We are curious monkeys, us humans, we need society. It has been documented; a baby monkey if it cannot touch other monkeys, nor have contact with others, will die. Humans when isolated, possibly on a deserted island like Daniel Defoe, will go to extraordinary lengths, risking their very lives, to rejoin the human fold. It almost seems if we cannot share what we see, do and feel, then it hasn’t really happened, like the tree falling silently in the forest. If other human beings cannot acknowledge our experiences I am not sure they matter all that much.

I am thinking of what is important in life’s long luscious journey in terms of accomplishments, goals and dreams. If I run the fastest time ever in the 100 yard dash and no one else bears witness to it, does it count for anything? My most beautiful photo if unseen is just paper, or code. Even if we see something, somewhere, at some time, which truly astounds us doesn’t it tarnish it to be alone? Don’t we often kind of look around, to see if someone, anyone, is there to catch our momentary eye contact, to share in our human hubris of emotion and wowed wonder.

The movie “Into the Wild” explores John Krakauer’s true story of a young man who travels widely, and experiences much beauty and theatric thrills, to die alone, never having really shared it with anyone. It was very sad and in many ways a wasted, wistful life. I think of this now because a friend of mine is traveling alone and seeing many splendid sights he wants to share through the internet. It reminds me of the frustration when I have been in similar situations.

I think this is the cause of such a rapid rise in the various social media networks currently available. If people buy a new phone or gizmo they want to share how it works; and their feelings and viewpoints, in an instant digital reflection similar to writing in a diary or journal, but for the world to see and share in. It is interesting to watch the evolution of new forms of human needs and connectedness.

Of course feedback is also very important, to know you are not alone and are not crazy to think and feel the way you do. Even if in your current location you find yourself having nothing in common with the local populace, if you can reach out somehow to the warm sustaining light stream of the digital world, you can snag a communication lifeline of thought; you can escape the vapid void.

Communication with another of the sublime, supreme moments of our lives seem to have a multiplier effect, like mixing drugs and alcohol. They help us enjoy and re-see, re-experience, things that have become familiar to us. The things new to both are understood better in a wider view, more facets are seen, and more information is taken in with more sets of eyes, which only makes sense.

I once read that people in this modern, mobile world do not have to necessarily be stuck with families that they are genetically tied to. They can pick and choose people who are important to them. If there is an abusive uncle who brings nothing positive into your life there may be a need to let that relationship go. On the other hand people now seem to be spawning digital families and forms of connectedness that were here-to-for impossible. Relationships and common stakeholders can be found in far flung spaces. Our meeting halls have become worldwide; our soap boxes have become broadcast towers, we don’t have to rely on the slick reporter to talk to the man in the street, we can get to know the man in the street ourselves.

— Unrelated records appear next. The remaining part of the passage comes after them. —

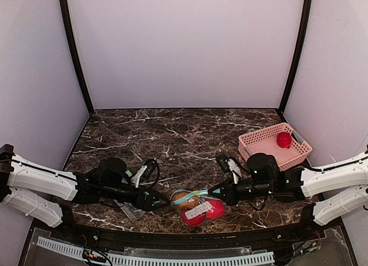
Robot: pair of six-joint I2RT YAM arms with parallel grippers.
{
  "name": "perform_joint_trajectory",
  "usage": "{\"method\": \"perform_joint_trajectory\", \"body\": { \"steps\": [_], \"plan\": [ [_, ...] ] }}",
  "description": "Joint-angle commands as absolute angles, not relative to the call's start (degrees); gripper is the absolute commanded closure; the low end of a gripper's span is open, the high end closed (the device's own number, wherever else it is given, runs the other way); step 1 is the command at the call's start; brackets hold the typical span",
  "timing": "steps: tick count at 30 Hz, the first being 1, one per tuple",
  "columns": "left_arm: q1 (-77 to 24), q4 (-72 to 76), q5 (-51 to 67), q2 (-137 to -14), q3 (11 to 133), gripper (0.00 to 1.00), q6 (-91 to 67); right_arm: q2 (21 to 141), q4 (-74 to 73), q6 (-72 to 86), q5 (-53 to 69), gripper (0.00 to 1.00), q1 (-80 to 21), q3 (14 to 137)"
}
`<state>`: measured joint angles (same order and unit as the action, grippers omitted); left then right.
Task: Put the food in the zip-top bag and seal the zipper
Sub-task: Pass from the right arm to the left
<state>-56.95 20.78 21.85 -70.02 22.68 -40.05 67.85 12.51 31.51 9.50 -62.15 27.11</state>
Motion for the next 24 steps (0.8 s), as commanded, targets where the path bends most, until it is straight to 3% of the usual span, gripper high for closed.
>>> {"method": "perform_joint_trajectory", "body": {
  "steps": [1, 8, 18, 20, 21, 23, 24],
  "plan": [
    [-56.87, 30.84, 25.3, -72.33, 22.79, 0.01, -42.65, 66.99, 14.31, 32.74, 9.45, 1.0, -62.31, 25.48],
    [-57.28, 42.15, 33.95, -82.16, 24.22, 0.01, -41.01, 65.02, 15.94, 33.86, 9.62, 1.0, -62.25, 23.94],
    [-61.11, 46.17, 33.56, -91.45, 30.52, 0.02, -38.22, 62.96, 15.23, 34.35, 9.35, 1.0, -62.25, 23.12],
    [-61.33, 48.33, 32.59, -92.61, 30.48, 0.14, -38.87, 62.92, 15.02, 34.73, 9.12, 1.0, -62.24, 22.82],
    [-61.34, 48.91, 32.3, -93.02, 30.53, 0.27, -39.45, 62.93, 14.7, 35.01, 8.87, 1.0, -62.24, 22.73],
    [-61.58, 49.42, 32.03, -94.06, 31.04, 0.43, -39.44, 62.78, 14.15, 35.6, 8.58, 1.0, -62.31, 22.32],
    [-61.82, 49.18, 31.88, -94.6, 31.45, 0.46, -39.32, 62.69, 14.08, 35.86, 8.51, 1.0, -62.31, 21.99]
  ]
}}
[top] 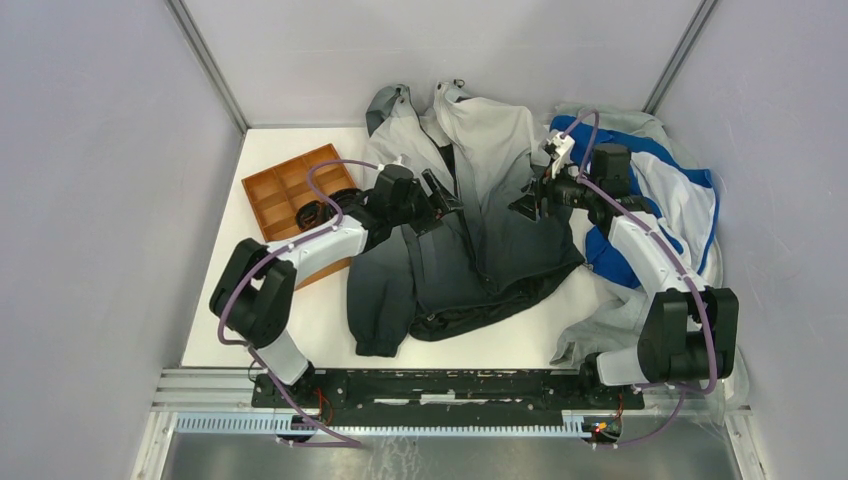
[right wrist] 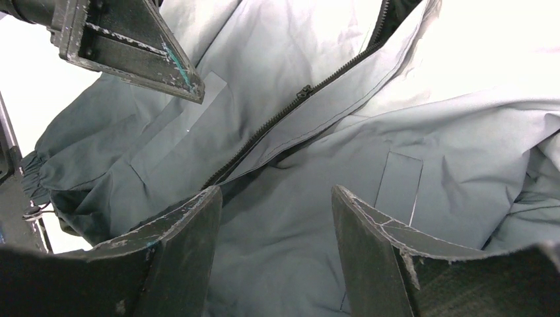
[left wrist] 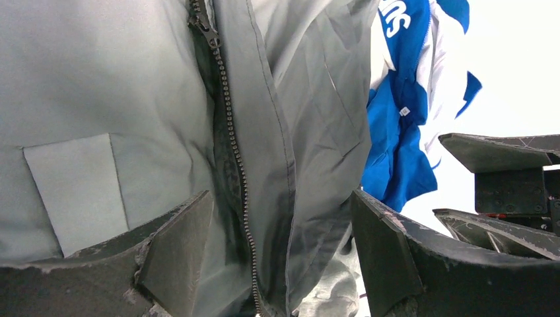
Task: Zip up the jacket
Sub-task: Adjust the zipper on the jacket.
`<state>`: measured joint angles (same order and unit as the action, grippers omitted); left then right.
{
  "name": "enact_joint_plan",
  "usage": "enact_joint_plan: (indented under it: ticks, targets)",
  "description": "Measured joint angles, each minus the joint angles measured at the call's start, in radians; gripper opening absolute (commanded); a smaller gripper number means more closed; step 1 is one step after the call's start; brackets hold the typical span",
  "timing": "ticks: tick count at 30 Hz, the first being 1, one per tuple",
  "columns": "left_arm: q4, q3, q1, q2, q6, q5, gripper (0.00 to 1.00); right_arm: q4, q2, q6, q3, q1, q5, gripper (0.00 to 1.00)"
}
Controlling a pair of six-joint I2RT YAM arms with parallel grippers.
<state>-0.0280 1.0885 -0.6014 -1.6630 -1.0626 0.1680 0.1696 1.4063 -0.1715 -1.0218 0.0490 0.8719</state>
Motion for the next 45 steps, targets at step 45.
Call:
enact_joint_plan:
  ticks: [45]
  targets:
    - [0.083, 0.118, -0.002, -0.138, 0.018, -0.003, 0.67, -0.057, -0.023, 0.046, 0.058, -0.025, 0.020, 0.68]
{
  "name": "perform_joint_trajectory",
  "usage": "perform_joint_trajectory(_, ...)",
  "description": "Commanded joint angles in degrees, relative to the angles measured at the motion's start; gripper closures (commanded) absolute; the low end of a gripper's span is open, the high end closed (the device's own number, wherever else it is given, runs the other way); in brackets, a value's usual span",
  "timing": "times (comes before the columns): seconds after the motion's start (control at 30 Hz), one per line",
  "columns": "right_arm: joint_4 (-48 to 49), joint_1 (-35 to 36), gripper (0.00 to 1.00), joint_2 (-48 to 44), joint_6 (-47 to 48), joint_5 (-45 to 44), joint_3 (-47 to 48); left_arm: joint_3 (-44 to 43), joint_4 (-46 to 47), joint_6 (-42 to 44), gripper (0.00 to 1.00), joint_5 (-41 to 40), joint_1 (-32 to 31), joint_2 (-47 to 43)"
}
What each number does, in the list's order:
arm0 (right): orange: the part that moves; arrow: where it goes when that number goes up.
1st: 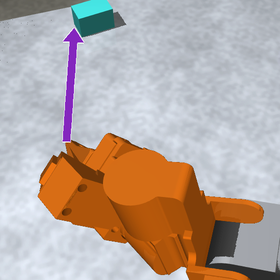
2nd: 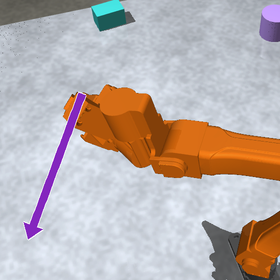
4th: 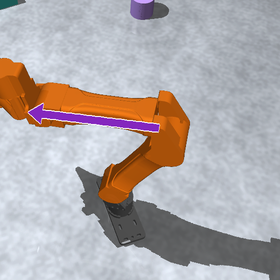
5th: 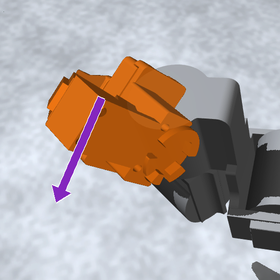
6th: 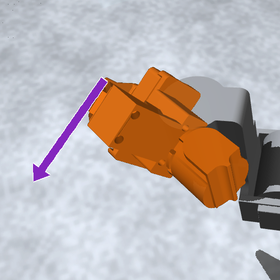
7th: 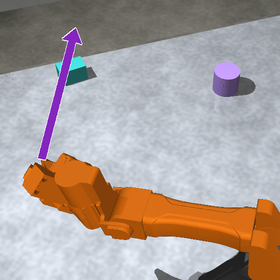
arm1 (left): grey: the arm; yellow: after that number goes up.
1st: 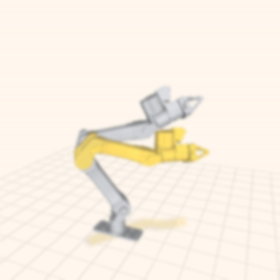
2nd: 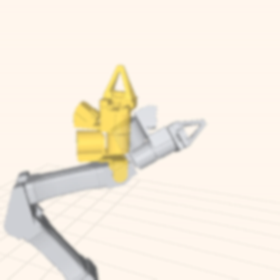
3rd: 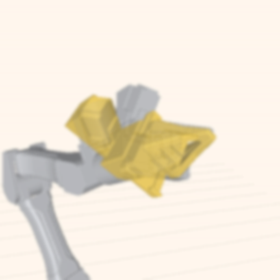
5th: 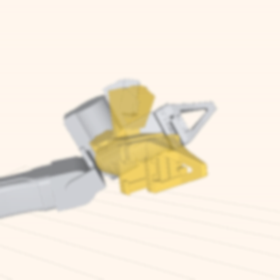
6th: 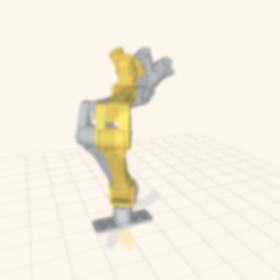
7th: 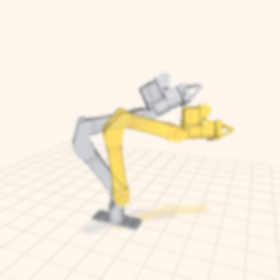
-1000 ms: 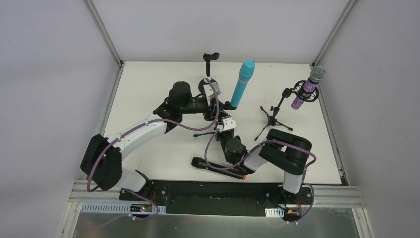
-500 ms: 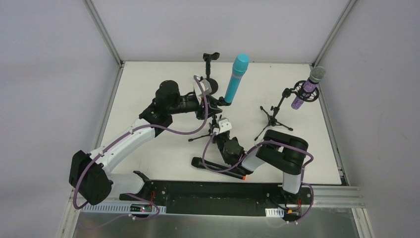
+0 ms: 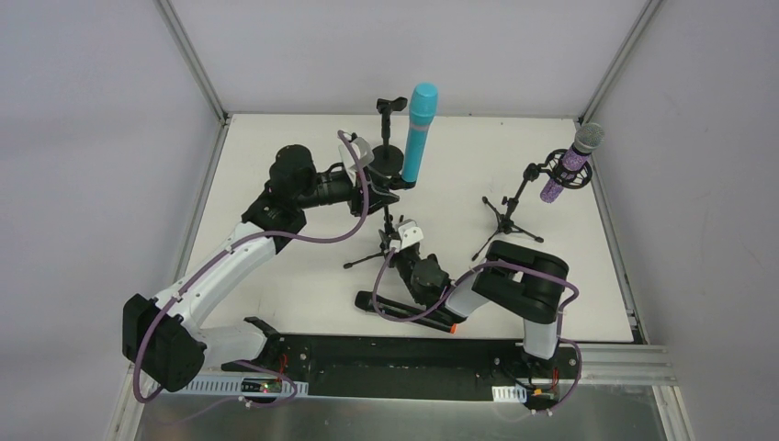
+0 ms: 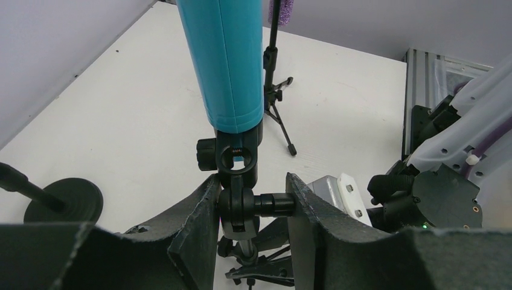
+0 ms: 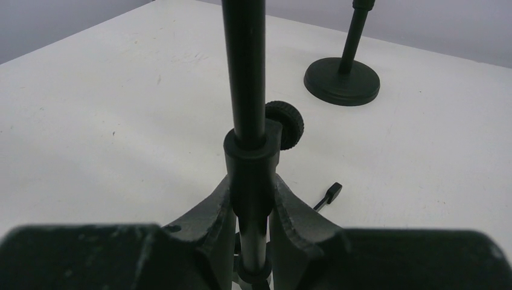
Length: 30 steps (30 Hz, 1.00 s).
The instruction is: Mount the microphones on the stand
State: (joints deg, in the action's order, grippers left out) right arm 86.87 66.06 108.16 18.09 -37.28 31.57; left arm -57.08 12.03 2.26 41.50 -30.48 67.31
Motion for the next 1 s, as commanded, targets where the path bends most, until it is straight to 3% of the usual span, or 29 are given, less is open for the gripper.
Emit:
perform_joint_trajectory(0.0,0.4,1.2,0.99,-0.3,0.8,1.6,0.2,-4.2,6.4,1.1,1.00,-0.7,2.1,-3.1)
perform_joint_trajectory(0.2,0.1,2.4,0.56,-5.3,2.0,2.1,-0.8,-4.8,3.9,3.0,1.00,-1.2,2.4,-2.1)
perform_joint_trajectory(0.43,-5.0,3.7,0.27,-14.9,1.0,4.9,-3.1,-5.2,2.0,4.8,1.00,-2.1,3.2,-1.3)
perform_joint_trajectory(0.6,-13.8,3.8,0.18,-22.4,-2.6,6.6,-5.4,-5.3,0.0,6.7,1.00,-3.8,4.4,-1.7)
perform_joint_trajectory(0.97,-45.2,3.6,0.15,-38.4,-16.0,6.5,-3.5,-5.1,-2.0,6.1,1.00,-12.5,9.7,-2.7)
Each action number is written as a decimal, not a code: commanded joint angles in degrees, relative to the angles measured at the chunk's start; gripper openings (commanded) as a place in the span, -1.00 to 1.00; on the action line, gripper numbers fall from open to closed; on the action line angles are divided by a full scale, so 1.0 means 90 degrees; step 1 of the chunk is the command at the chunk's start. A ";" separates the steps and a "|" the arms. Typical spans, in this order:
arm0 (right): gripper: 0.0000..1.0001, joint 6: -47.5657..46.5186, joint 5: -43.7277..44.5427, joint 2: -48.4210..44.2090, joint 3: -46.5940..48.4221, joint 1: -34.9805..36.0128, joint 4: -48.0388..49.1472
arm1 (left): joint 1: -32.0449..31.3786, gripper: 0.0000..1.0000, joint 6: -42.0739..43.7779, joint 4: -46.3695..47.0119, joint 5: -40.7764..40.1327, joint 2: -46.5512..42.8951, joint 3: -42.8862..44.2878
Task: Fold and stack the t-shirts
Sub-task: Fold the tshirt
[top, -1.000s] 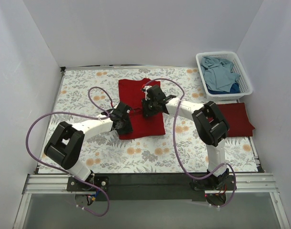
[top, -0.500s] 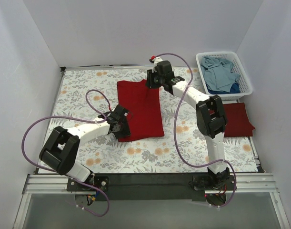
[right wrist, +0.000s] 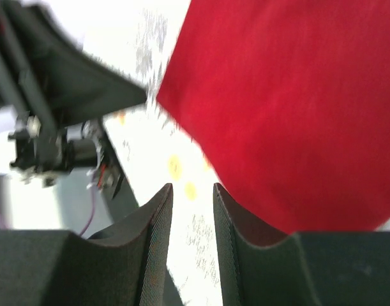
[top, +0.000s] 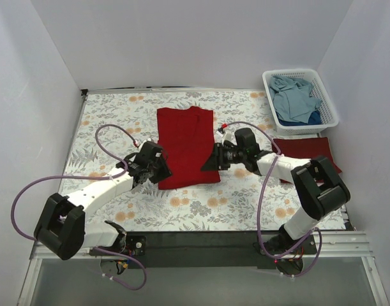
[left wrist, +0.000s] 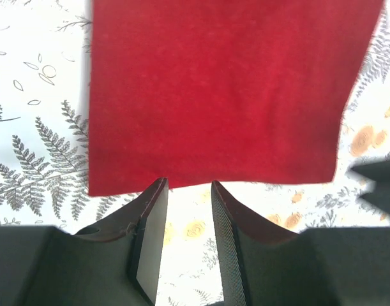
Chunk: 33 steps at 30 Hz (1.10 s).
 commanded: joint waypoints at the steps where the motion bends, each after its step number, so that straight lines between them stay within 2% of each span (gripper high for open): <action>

I always tell people that the things in life that are truly important are relationships. The movie reel, deathbed memories thoughtfully fondled behind our eyes, as we pass away into the night, will not be of tallying things we owned, it will be memories of the good times we shared with others, people in our far flung families that we touch by type and people in the next room we hold in our arms.

Friday, January 9, 2009

Should I Facebook?


Do I Facebook? No.

I could well be in the minority however. Looking at Alexa, Facebook is numero five in global use and that is pretty high for social networking. I just read during Christmas day Face book had a huge surge in traffic this year. My Space is currently seven, while the useful Craigslist is 39. My Space used to be the rocket to ride, but now if you are over 22 and not in a crappy band you are basically considered a child molester/stalker for My Spacing.

Facebook is supposed to “keep you in contact with your friends”. It would seem if someone was in fact your friend you would call them, or e-mail them, but possibly this contact is a new kind of contact, a casual, voyueresque creature requiring less effort, thought and concentration. The “friend”person can’t ask questions on the phone to find out if you are really listening, this could be handy for relatives who you are somewhat required to stay in contact with, but who really aren’t friends you would hang with, you know, if you weren’t accidentally related to them. It could be these “friends” are really just passing acquaintances in the social salton sea.

At the start, it was used to get to know people in school at Harvard; it makes a great deal of sense to me. Most people are young, and from different parts of the country, and trying to get to know each other and hookup, and screw each other’s brains out, and that makes sense doesn’t it? I think we were all students at one time and thought “hey who is that cute new girl/guy over in the corner”? It helps out to look up the Facebook profile and find out they are a Mormon or Vegan before you start investing in valuable chatup time no?

One of the first companies to buy in was Microsoft and they also have some kind of advertising deal with Facebook. I suppose it makes some strategic sense to have the same kind of thing at Microsoft as at Harvard, to try and bring diverse groups of people together at work. My wife uses the whole social networking concept in her work, so she is a member of damn near all, and experiments with many different platforms and concepts, to see how they interrelate and succeed with or against each other in the great social networking cage match. Who will win out? Will anyone really still Twitter three years from now? I can see why Obama Twittered during the campaign it was like sending a constant bombardment of TV commercials to millions of people for free. Would anyone really care to know though that I was sitting in the airport waiting to go to New York and I was bored? One article I read recently stated that the fallout of Twitter was that regular working folk were finding out that most glamorous star’s lives were actually quite mundane. Really GTFO?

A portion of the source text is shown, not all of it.